• _Aim of the task_
In the material below, the lines from the one containing "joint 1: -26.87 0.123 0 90" through the one containing "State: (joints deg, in" are to be given again exactly, ends included, and no others.

• _The input_
****************
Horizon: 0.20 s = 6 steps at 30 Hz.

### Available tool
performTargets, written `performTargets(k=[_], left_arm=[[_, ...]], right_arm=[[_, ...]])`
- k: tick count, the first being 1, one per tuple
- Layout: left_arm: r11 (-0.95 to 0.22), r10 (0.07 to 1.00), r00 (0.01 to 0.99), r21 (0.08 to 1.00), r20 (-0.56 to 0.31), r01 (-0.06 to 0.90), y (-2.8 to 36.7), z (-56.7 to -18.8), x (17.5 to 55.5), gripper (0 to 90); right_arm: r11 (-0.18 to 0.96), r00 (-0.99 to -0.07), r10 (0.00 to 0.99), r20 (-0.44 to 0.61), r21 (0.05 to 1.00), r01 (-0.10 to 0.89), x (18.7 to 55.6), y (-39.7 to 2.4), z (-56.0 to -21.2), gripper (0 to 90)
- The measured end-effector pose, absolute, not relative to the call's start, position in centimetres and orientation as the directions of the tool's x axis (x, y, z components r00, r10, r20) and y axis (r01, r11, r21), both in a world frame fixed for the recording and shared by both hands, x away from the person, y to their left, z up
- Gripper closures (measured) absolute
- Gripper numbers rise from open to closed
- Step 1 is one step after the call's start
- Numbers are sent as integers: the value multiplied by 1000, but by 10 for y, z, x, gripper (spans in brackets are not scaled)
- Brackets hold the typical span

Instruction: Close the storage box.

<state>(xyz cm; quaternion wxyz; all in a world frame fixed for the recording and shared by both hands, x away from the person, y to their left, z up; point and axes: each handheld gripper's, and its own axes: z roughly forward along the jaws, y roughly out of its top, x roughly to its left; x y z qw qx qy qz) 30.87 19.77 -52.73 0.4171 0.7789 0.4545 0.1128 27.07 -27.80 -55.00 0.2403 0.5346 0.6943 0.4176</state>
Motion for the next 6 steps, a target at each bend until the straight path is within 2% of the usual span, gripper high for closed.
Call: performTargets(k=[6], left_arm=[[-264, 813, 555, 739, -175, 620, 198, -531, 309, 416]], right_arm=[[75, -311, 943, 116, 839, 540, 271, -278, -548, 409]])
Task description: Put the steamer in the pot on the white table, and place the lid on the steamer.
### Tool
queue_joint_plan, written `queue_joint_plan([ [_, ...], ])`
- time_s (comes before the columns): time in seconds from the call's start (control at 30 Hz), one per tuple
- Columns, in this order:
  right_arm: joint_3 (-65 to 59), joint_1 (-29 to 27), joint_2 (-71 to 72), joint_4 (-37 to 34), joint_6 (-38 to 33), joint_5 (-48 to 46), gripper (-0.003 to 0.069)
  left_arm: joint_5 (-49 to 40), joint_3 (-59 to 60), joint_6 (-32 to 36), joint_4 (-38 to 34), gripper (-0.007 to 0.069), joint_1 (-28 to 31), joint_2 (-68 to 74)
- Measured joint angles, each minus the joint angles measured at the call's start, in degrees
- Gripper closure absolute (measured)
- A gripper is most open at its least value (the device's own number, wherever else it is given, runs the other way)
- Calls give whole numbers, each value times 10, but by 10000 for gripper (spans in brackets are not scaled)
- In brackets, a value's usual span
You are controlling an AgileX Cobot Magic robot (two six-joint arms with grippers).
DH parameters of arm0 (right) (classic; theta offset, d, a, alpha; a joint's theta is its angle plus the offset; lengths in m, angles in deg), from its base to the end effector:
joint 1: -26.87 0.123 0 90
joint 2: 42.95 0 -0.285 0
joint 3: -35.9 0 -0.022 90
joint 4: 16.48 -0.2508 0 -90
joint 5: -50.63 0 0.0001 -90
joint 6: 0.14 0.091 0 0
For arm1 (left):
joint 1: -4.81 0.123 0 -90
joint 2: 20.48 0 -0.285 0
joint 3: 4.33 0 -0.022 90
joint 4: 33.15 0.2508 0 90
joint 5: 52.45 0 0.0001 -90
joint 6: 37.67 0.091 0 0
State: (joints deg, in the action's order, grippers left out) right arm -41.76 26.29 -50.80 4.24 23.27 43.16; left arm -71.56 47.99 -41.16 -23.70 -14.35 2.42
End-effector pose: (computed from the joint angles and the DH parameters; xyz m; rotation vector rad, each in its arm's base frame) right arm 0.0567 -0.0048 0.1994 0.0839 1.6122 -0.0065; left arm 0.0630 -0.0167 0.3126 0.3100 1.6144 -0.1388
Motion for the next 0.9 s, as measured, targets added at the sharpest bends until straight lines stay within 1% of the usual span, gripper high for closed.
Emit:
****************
• _Answer to this exercise_
joint 1: -26.87 0.123 0 90
joint 2: 42.95 0 -0.285 0
joint 3: -35.9 0 -0.022 90
joint 4: 16.48 -0.2508 0 -90
joint 5: -50.63 0 0.0001 -90
joint 6: 0.14 0.091 0 0
For arm1 (left):
joint 1: -4.81 0.123 0 -90
joint 2: 20.48 0 -0.285 0
joint 3: 4.33 0 -0.022 90
joint 4: 33.15 0.2508 0 90
joint 5: 52.45 0 0.0001 -90
joint 6: 37.67 0.091 0 0
State: (joints deg, in the action's order, grippers left out) right arm -41.76 26.29 -50.80 4.24 23.27 43.16; left arm -71.56 47.99 -41.16 -23.70 -14.35 2.42

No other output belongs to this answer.